CG : Je pense que le personnage de Brigitte est celui qui me représente le mieux. Par contre, s’agissant de mon frère, on a eu deux parcours complètement différents. Au moment où il s’était engagé dans les forces armées, on n’avait pas un rapport direct. Vous savez, je n’ai rien contre le soldat sur le terrain. Ce qui me dérange dans la guerre, c’est la politique de la guerre. En revanche, l’expérience commune de l’Afghanistan qu’on a eu, mon frère et moi, chacun de son côté, c’est quelque chose qu’on partage tous les deux.

SC : Vous utilisez le bilinguisme dans votre livre, à savoir le français et l’anglais. Est-ce que c’est dans le but de toucher un plus large public ?

CG : Je reçois beaucoup de commentaires par rapport à ce choix. J’ai même été sévèrement critiqué pour ce texte par un autre auteur franco-ontarien que je ne nommerai pas. J’ai gagné le prix littéraire du salon du livre de Toronto en 2016 pour les deux premières parties de cette pièce, et cette personne a dit que je ne le méritais pas parce qu’il y avait 41 % d’anglais dans mon texte. Il a même fait les comptes (rire). Plus sérieusement, non!

Le choix du bilinguisme dans mon texte n’avait pas pour objectif de toucher un large public, c’est tout simplement parce que l’histoire me l’imposait, et qu’un des personnages est anglophone. Vous remarquerez qu’il n’y a aucune revendication ou message politique dans le livre en lien avec la langue. Je pense qu’avec la diversité de notre société actuelle, les textes dramaturgiques vont être obligés d’être multilingues. Ici, en Ontario, la réalité de la vie quotidienne est bilingue.

SC : Vous dites à la fin du livre via la bouche de Brigitte, qui vous ressemble donc, que : « Souvent nos drames personnels et les drames mondiaux s’entrecroisent, et c’est là qu’il faut faire attention de ne pas juger trop sévèrement. On n’est peut-être pas aussi innocents qu’on aimerait le croire. » Est-ce qu’on peut considérer ces mots comme étant la morale cette trilogie ?  

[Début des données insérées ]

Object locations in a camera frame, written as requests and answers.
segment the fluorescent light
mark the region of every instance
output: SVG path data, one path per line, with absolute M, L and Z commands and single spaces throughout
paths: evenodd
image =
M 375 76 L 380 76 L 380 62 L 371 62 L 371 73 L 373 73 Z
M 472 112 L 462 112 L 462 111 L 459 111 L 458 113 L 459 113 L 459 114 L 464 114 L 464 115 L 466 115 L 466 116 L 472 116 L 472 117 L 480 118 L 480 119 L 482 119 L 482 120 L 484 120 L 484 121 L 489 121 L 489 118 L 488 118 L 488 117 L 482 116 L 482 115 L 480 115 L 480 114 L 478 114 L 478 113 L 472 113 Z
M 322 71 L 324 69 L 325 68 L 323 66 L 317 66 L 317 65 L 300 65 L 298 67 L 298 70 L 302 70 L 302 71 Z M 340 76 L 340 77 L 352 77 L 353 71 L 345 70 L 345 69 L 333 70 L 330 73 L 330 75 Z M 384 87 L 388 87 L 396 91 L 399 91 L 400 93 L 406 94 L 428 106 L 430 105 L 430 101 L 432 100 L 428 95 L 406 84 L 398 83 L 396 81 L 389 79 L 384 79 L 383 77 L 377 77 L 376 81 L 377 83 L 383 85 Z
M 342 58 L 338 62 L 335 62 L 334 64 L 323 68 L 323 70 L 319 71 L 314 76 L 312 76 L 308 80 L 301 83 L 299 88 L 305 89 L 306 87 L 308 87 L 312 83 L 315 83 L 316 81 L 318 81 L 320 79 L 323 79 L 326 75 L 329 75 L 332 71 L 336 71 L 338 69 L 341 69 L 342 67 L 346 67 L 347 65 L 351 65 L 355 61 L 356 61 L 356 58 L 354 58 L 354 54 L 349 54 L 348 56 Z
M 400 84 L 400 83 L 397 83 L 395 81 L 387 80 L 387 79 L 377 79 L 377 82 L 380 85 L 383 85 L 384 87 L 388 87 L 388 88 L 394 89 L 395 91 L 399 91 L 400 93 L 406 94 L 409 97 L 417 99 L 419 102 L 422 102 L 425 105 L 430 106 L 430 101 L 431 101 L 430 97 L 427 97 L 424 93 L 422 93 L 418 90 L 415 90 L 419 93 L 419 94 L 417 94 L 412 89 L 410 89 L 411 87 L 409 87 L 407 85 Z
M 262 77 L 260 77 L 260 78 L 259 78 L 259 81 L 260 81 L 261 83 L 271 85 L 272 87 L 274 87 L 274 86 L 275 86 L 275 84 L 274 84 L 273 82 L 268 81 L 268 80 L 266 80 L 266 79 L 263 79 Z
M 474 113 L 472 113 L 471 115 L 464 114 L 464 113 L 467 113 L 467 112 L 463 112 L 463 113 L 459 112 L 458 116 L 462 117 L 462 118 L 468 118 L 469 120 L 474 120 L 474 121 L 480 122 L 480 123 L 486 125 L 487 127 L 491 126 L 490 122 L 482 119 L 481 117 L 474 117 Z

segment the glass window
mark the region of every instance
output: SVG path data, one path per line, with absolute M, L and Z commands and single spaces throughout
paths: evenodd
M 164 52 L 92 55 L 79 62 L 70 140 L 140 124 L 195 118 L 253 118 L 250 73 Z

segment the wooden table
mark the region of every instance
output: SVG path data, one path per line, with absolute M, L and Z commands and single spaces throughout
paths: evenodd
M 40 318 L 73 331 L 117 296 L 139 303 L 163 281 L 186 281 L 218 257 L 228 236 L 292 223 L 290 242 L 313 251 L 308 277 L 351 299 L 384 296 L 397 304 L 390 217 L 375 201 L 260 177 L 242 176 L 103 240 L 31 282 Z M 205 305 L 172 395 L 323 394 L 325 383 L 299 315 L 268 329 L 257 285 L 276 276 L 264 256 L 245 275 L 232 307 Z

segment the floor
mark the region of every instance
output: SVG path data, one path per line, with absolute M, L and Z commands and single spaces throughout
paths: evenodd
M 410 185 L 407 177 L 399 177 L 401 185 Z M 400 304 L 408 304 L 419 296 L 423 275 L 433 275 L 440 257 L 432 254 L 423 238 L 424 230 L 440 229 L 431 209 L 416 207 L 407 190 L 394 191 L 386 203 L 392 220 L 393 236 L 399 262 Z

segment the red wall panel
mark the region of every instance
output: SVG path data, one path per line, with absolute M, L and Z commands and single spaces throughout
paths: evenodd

CG : Je ne sais pas s’il s’agit de la morale de la pièce, mais vous avez raison de soulever ce point. Le monde a parfois tendance à partir vite au jugement. D’ailleurs, quelques personnages le font tout au long de la pièce.

Joseph par exemple, le grand-père, il est à lui seul une métaphore du Canada. À travers sa présence en période de troubles au Guatemala, en Iran et au Vietnam, c’est un peu le Canada qui était là. Quand le Canada dit qu’il est blanc comme sa neige dans les conflits qui font l’actualité, il faut prendre cela avec des pincettes, car bien souvent, il se donne le beau rôle, alors que la réalité sur le terrain est toute autre.

Au Vietnam par exemple, l’industrie canadienne a fourni la poudre à canon qui servait pour les obus et les cartouches employés contre les Vietnamiens. Il ne faut pas se leurrer, le Canada a maintes fois profité de ces guerres-là.

Pour être bref, on peut être fiers de nous, mais des fois il faut faire attention parce qu’« on n’est peut-être pas aussi innocents qu’on aimerait le croire ».